Dewitt: I’m an engineer, Ginny, I am all for fixing things… But I guess I have a different view of what’s broken with Starfleet, about what mistakes are made.


Ginny: I imagine you think the war game was a mistake. Maybe even insane. You think Starfleet Academy and Starfleet Command are responsible for the deaths on the Libris. I think your Captain is. Your crew. But either way, wherever the blame lies, I'm right. It's the humanoid element at fault. That's the weak link.


Connor, again, took some time to think about what Ginny had said. At its core, this was the discussion they had tried to resolve before. But this time, there was no pressing situation. There was no rank in the brig. Just two people discussing. And again, Ginny had put her finger on one of Connor’s strongest beliefs.


Dewitt: The humanoid element… You talk about it like it is some technical feature of a starship. What’s the point of being out here if not for the humanoid element? It is what drives Starfleet. The desire to explore the unknown, the urge to create together. It’s what makes us humanoid, and it is what unites us in Starfleet. That might come with mistakes - being made in the admiralty, at a politician’s level or as a Captain of a ship. But look where we’ve come as a people…


Something in the way he said it made Ginny realize she’d struck a nerve, and shifted into a more predatory gear. Her green eyes locked onto him, unblinking.

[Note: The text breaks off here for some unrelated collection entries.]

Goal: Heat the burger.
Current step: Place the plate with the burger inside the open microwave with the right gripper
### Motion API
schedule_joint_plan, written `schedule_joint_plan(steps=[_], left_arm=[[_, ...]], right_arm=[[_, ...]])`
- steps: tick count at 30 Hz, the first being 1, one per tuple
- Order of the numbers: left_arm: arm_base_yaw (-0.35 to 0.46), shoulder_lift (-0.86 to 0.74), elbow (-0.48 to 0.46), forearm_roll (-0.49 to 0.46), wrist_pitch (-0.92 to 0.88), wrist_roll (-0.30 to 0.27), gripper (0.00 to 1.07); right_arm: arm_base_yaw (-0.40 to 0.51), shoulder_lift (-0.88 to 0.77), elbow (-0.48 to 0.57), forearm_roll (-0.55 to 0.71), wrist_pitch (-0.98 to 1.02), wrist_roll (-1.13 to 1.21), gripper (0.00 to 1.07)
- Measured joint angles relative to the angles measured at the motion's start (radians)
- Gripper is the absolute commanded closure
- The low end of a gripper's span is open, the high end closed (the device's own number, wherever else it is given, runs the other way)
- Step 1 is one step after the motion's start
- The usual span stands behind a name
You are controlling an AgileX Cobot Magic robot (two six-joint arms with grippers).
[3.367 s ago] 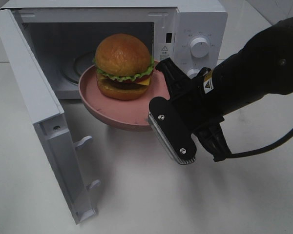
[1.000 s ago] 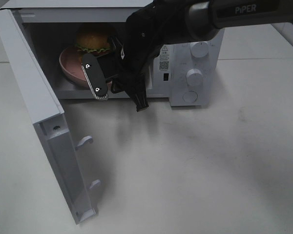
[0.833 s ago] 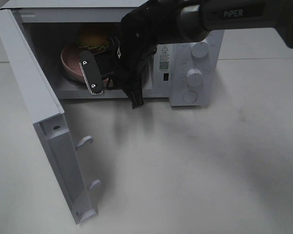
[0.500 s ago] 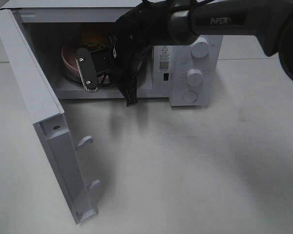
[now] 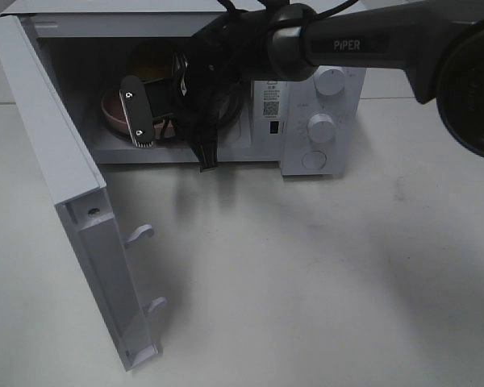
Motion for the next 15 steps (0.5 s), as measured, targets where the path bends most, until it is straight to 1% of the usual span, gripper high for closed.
schedule_joint_plan(steps=[1,2,3,4,5,6,8,12,15], left_arm=[[0.0,0.0,0.0,0.0,0.0,0.0,0.09],[0.0,0.0,0.0,0.0,0.0,0.0,0.09],[0.0,0.0,0.0,0.0,0.0,0.0,0.09],[0.0,0.0,0.0,0.0,0.0,0.0,0.09],[0.0,0.0,0.0,0.0,0.0,0.0,0.09],[0.0,0.0,0.0,0.0,0.0,0.0,0.09],[0.0,0.0,0.0,0.0,0.0,0.0,0.09],[0.0,0.0,0.0,0.0,0.0,0.0,0.09],[0.0,0.0,0.0,0.0,0.0,0.0,0.09]], right_arm=[[0.0,0.0,0.0,0.0,-0.003,0.01,0.55],[0.0,0.0,0.0,0.0,-0.003,0.01,0.55],[0.0,0.0,0.0,-0.001,-0.003,0.017,0.47],[0.0,0.0,0.0,-0.001,-0.003,0.017,0.47],[0.0,-0.001,0.0,-0.001,-0.005,0.043,0.42],[0.0,-0.001,0.0,-0.001,-0.005,0.057,0.4],[0.0,-0.002,0.0,-0.001,-0.005,0.09,0.38],[0.0,-0.012,0.002,-0.002,-0.004,0.123,0.38],[0.0,-0.046,0.03,0.0,0.002,0.135,0.38]])
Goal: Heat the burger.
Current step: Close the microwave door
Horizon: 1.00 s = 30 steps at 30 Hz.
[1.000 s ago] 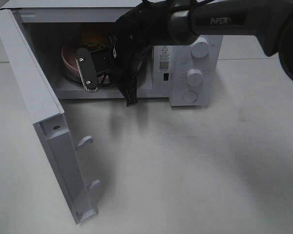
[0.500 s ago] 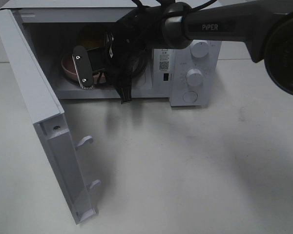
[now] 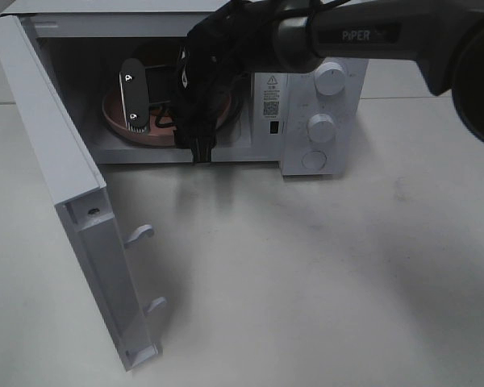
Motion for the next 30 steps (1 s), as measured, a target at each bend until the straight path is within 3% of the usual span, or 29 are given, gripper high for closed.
schedule_joint_plan(steps=[5,7,13,30], left_arm=[[0.0,0.0,0.0,0.0,0.0,0.0,0.09],[0.0,0.0,0.0,0.0,0.0,0.0,0.09],[0.0,0.0,0.0,0.0,0.0,0.0,0.09],[0.0,0.0,0.0,0.0,0.0,0.0,0.09]], right_arm=[[0.0,-0.035,0.066,-0.001,-0.019,0.003,0.38],[0.0,-0.082,0.159,-0.001,-0.071,0.003,0.38],[0.0,-0.154,0.282,-0.001,-0.121,0.003,0.38],[0.0,-0.316,0.529,0.004,-0.142,0.008,0.38]])
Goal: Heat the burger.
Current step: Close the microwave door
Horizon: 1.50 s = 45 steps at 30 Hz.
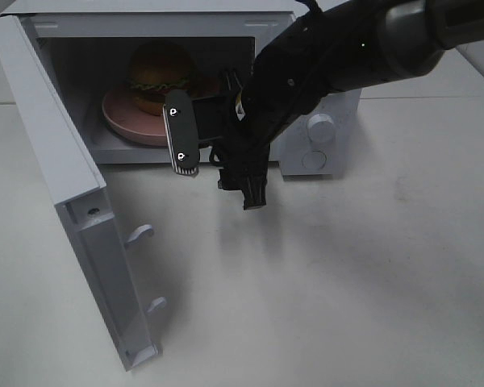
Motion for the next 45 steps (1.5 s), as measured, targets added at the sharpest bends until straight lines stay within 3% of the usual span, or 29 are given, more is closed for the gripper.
schedule_joint_plan(steps=[33,45], left_arm=[[0.0,0.0,0.0,0.0,0.0,0.0,0.09],[0.0,0.0,0.0,0.0,0.0,0.0,0.09]], right_arm=[[0.0,-0.506,0.466,0.003,0.079,0.798,0.38],[0.0,-0.688,0.496,0.004,0.299,0.979,0.36]])
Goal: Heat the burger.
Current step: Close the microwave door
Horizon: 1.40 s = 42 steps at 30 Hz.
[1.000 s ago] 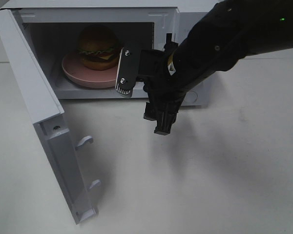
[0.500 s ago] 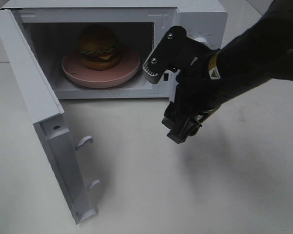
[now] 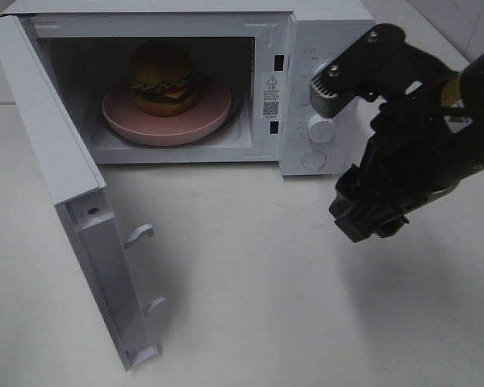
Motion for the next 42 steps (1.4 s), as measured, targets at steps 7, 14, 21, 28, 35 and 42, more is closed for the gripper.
schedule_joint_plan(steps=[7,14,21,28,35,42], left_arm=[[0.0,0.0,0.0,0.0,0.0,0.0,0.09],[0.0,0.0,0.0,0.0,0.0,0.0,0.09],[0.0,0.0,0.0,0.0,0.0,0.0,0.09],[0.0,0.0,0.0,0.0,0.0,0.0,0.09],[0.0,0.0,0.0,0.0,0.0,0.0,0.09],[0.0,0.0,0.0,0.0,0.0,0.0,0.09]], right_arm=[[0.0,-0.096,0.0,0.0,0.189,0.031,0.27],[0.0,-0.121,0.0,0.001,0.306,0.05,0.29],[0.0,-0.179,0.0,0.015,0.424,0.103,0.31],[0.0,-0.326,0.0,0.022,0.455,0.112,0.31],[-0.027,-0.386,0.05,0.031,0.463,0.124,0.31],[-0.211,-0.51,0.166,0.06,0.461,0.11,0.31]])
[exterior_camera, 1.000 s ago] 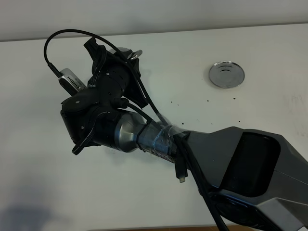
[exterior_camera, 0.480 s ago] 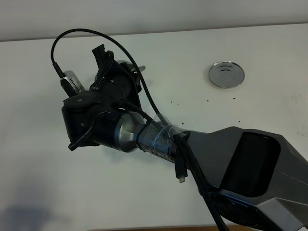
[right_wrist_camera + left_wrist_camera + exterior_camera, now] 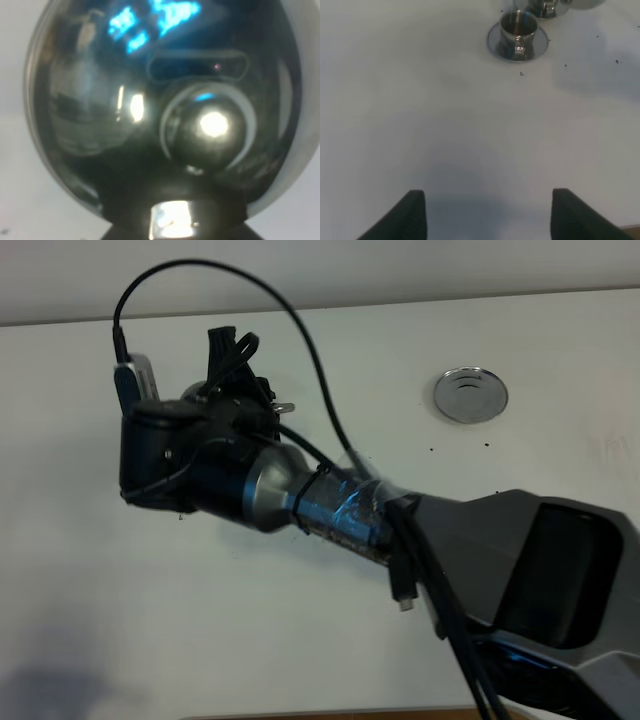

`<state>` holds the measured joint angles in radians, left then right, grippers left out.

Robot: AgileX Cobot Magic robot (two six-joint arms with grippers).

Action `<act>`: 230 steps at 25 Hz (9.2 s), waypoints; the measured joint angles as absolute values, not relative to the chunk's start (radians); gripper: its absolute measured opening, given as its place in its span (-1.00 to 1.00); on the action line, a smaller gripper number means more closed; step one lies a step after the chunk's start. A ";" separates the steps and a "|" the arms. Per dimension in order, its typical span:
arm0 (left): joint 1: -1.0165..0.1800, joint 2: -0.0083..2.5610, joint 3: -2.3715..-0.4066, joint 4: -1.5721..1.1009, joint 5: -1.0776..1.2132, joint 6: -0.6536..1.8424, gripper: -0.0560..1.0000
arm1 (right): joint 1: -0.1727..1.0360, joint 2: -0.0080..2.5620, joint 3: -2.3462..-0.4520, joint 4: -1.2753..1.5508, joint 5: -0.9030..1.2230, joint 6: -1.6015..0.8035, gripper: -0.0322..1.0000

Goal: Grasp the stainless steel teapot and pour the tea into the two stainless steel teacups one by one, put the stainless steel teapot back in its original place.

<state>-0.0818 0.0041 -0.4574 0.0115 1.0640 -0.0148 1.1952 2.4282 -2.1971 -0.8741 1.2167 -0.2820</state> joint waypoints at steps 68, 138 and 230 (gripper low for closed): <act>-0.082 0.004 -0.457 0.012 1.064 -0.015 0.22 | 0.480 2.116 -1.925 -0.099 1.216 -0.178 -0.57; -0.082 0.004 -0.457 0.012 1.064 -0.015 0.22 | 0.403 2.207 -1.702 -0.110 0.854 -0.205 -0.07; -0.082 0.004 -0.457 0.012 1.064 -0.015 0.22 | 0.043 -0.006 -0.525 -0.056 1.115 0.000 -0.15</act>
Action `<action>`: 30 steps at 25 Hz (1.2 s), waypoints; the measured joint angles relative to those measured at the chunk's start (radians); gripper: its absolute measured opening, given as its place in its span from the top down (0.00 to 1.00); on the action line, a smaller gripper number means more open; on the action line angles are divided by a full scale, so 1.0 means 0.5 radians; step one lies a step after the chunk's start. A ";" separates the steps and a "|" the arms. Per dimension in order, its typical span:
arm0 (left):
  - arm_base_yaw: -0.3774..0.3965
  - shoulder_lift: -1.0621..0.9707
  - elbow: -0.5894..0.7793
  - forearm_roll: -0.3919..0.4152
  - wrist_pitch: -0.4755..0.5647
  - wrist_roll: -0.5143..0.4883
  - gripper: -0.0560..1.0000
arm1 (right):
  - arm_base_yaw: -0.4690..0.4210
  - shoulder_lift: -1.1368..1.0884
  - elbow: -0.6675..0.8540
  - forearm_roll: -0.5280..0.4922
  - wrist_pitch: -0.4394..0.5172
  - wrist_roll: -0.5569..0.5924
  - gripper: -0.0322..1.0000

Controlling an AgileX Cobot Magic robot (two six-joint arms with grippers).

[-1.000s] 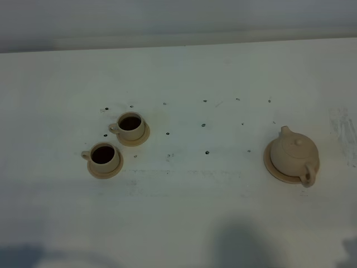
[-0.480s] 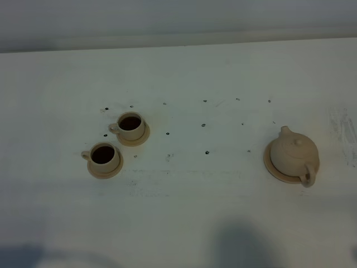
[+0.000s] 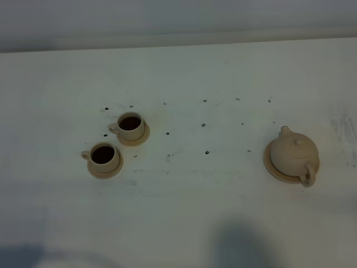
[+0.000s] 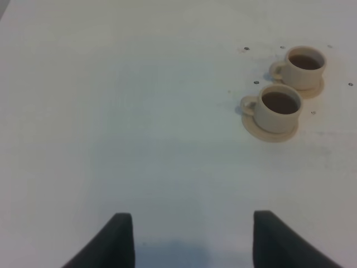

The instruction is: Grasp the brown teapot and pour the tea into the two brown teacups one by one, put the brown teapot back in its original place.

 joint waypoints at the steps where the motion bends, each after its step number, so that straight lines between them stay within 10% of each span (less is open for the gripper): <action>1: 0.000 0.000 0.000 0.000 0.000 0.000 0.50 | 0.000 -0.045 0.000 0.005 0.000 0.000 0.54; 30: 0.000 0.000 0.000 0.000 0.000 0.000 0.50 | -0.003 -0.489 0.000 -0.006 0.001 0.000 0.76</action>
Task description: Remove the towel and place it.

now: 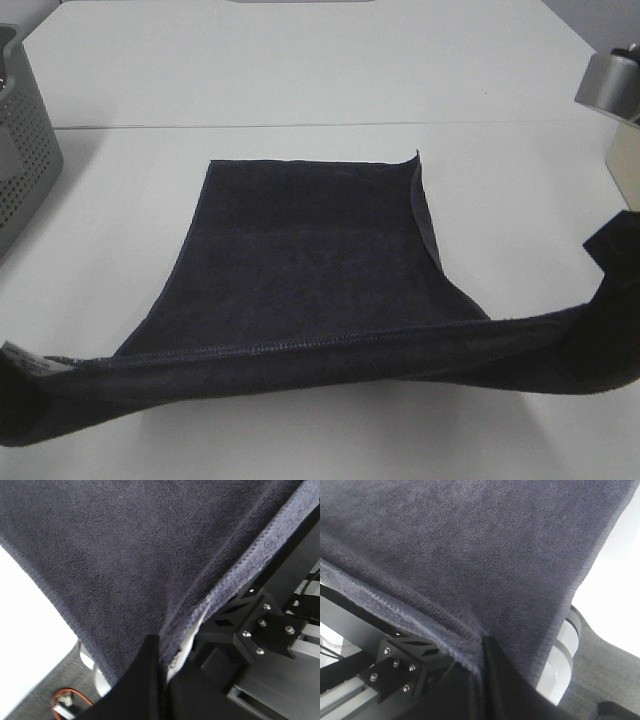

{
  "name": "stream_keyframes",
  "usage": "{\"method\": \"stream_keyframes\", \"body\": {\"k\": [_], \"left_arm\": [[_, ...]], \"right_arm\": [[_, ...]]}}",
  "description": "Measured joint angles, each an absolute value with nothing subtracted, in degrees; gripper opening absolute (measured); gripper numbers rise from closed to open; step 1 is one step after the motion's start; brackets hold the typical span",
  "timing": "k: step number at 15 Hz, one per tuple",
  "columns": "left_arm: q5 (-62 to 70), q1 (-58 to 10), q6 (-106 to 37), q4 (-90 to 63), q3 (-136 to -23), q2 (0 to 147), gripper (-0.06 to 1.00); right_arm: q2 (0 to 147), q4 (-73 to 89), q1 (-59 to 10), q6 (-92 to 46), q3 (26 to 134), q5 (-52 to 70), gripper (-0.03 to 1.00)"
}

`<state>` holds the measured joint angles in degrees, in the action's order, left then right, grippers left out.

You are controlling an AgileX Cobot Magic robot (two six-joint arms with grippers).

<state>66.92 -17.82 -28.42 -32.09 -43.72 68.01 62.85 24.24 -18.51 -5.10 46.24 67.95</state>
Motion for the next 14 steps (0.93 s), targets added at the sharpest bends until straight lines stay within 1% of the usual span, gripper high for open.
{"method": "stream_keyframes", "body": {"k": [5, 9, 14], "left_arm": [[66.86, -17.76, -21.43, -36.33, -37.93, 68.01, 0.00], [66.86, -17.76, -19.77, -38.62, -34.03, 67.95, 0.00], [66.86, -17.70, -19.31, -41.83, -30.65, 67.90, 0.00]], "right_arm": [[62.85, 23.61, -18.51, -1.66, 40.51, 67.84, 0.01], [62.85, 24.69, -18.51, -1.60, 33.75, 67.72, 0.01], [62.40, 24.35, -18.45, -1.60, 30.25, 67.27, 0.01]]}}
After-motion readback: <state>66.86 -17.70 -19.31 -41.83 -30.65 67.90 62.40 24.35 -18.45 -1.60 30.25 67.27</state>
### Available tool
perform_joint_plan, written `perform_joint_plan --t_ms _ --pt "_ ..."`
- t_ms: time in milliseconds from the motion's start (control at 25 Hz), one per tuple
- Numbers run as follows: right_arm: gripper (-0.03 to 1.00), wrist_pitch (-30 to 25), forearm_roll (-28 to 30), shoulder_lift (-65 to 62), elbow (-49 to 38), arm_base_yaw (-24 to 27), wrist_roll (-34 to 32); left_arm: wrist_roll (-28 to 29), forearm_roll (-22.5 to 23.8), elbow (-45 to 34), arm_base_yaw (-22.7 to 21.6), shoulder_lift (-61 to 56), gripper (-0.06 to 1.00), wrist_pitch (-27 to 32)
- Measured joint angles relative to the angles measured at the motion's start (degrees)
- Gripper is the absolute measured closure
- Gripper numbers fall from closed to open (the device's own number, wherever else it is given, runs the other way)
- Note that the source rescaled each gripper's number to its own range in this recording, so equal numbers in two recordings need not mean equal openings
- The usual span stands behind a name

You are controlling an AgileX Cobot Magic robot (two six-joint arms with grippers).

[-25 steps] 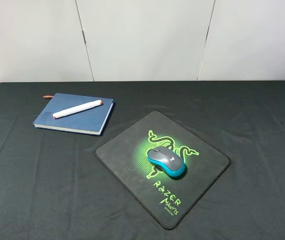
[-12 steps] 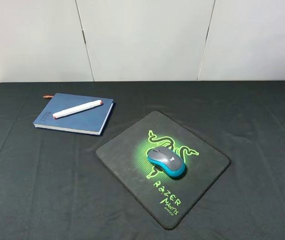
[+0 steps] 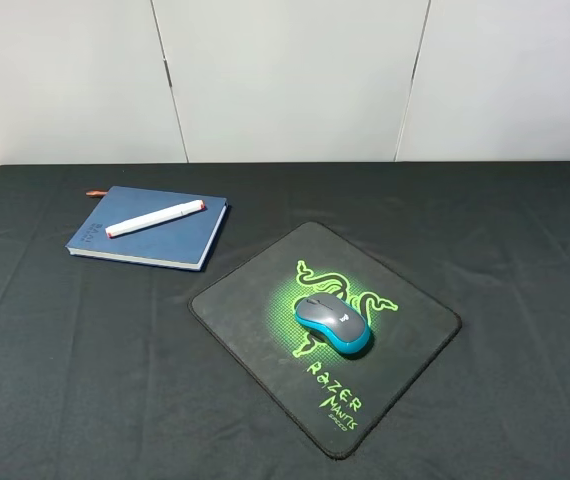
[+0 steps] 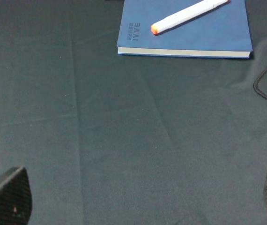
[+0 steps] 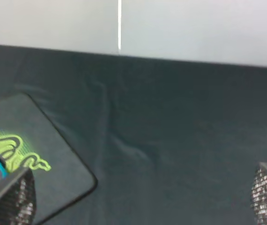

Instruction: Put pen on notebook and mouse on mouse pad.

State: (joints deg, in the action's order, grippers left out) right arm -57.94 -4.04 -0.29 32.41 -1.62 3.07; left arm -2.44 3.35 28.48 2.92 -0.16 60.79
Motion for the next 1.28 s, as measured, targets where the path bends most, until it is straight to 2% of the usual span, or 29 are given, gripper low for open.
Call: perform_joint_plan --t_ms 240,1280 --pt "-0.03 -0.6 -0.4 -0.1 -4.0 0.3 -0.1 0.0 0.0 0.0 0.0 0.0 -0.04 0.0" --pt "-0.03 -0.6 0.8 -0.1 -4.0 0.3 -2.3 0.0 0.0 0.0 0.0 0.0 -0.04 -0.1"
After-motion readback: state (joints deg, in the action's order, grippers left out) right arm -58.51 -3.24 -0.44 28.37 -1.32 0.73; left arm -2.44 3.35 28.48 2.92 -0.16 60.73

Ginny: You admire your Captain.


What a simple sentence. Again, Connor took a long time to think about it. Especially after their last mission, this had become a more complicated question to answer. But he had to admit that Shayne handled the aftermath well. And it took a great man to stand up for his mistakes, especially if it put other people’s lives at risk. Something Ginny probably was not able to do, something Connor was not sure he could do himself. He decided to keep his answer short, to keep the area of attack that Ginny had small.


Dewitt: I do.


Ginny: Loyalty is an admirable trait, Lieutenant, but space doesn't value loyalty. And someday, if you let it, loyalty will get you killed. ::pause, a shrug:: Or someone else. Maybe someone you care about. Or maybe hundreds or thousands of people you don't even know by name.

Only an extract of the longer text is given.